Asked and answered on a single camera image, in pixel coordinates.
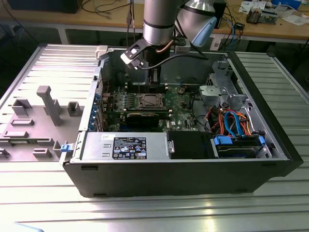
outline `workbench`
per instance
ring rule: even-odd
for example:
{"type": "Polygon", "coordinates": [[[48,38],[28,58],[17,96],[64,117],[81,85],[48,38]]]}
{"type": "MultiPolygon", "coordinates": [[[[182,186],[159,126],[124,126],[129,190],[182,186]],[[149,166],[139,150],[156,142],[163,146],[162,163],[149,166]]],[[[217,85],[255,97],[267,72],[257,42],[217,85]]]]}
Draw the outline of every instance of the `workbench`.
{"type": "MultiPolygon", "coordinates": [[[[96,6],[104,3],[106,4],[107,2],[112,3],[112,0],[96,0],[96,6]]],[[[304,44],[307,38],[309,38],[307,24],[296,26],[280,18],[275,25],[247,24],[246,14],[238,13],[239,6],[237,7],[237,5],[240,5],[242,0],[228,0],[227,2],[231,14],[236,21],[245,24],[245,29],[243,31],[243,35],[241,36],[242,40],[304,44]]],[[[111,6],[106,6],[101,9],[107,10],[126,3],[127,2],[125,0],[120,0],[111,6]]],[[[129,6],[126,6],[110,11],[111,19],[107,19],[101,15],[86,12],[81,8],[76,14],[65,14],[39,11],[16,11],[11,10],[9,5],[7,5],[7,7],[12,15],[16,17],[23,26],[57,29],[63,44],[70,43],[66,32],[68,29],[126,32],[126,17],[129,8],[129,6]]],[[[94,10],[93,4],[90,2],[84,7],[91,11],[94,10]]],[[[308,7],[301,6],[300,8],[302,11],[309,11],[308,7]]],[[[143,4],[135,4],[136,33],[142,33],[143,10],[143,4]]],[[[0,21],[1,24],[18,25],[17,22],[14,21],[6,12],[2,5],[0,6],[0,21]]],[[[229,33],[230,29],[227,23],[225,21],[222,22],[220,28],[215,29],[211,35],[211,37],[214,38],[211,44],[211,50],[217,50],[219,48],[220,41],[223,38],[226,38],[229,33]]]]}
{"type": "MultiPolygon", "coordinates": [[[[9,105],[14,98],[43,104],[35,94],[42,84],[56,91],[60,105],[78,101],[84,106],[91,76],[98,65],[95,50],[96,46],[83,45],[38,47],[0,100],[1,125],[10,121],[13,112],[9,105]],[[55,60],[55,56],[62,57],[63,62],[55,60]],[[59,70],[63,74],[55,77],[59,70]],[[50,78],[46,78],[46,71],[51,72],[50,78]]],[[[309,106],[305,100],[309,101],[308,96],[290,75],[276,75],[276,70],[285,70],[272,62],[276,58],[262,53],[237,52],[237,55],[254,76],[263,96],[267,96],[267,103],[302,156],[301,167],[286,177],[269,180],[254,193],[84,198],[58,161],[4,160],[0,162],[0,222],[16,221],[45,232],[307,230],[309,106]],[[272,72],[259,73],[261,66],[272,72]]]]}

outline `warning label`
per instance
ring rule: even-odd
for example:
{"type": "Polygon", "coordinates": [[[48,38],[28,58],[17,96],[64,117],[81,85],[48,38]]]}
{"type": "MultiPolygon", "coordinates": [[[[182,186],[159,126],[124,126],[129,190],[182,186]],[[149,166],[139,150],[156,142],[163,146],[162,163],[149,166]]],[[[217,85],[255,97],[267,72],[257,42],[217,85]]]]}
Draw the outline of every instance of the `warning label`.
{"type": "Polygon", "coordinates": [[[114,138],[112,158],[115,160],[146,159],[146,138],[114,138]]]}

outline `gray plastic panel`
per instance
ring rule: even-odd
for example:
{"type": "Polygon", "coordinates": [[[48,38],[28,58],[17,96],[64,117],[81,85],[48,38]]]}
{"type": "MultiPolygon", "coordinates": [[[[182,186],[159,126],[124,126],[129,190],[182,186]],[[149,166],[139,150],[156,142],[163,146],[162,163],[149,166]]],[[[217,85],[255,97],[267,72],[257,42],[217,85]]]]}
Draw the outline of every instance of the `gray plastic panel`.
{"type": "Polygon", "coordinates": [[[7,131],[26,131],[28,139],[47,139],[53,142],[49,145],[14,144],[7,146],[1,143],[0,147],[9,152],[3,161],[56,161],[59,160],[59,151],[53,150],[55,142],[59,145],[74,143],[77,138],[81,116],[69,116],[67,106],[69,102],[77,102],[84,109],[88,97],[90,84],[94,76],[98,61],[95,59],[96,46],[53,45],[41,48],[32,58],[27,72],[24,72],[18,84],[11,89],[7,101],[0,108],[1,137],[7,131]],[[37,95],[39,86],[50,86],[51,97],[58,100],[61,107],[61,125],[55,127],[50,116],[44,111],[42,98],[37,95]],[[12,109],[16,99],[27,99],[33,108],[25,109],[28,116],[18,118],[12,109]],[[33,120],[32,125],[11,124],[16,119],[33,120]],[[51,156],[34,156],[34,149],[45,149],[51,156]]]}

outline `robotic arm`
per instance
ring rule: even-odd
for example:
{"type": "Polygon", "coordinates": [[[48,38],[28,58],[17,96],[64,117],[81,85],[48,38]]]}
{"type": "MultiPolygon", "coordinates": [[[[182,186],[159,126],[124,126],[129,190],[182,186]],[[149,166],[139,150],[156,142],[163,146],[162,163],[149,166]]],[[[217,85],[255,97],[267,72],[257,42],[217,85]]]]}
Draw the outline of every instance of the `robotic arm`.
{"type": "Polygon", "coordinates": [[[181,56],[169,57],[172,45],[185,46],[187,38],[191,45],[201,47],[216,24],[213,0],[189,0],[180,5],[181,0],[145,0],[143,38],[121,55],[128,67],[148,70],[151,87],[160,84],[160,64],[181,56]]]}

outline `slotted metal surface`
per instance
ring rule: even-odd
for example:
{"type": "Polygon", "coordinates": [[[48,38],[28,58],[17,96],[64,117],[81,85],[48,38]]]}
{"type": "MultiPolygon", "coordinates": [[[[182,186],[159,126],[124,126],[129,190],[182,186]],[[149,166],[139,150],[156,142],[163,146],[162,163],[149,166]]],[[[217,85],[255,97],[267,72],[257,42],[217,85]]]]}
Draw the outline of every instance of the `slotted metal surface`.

● What the task asks
This task calls for each line of the material that contains "slotted".

● Solved exercise
outline `slotted metal surface`
Draw the outline of every instance of the `slotted metal surface`.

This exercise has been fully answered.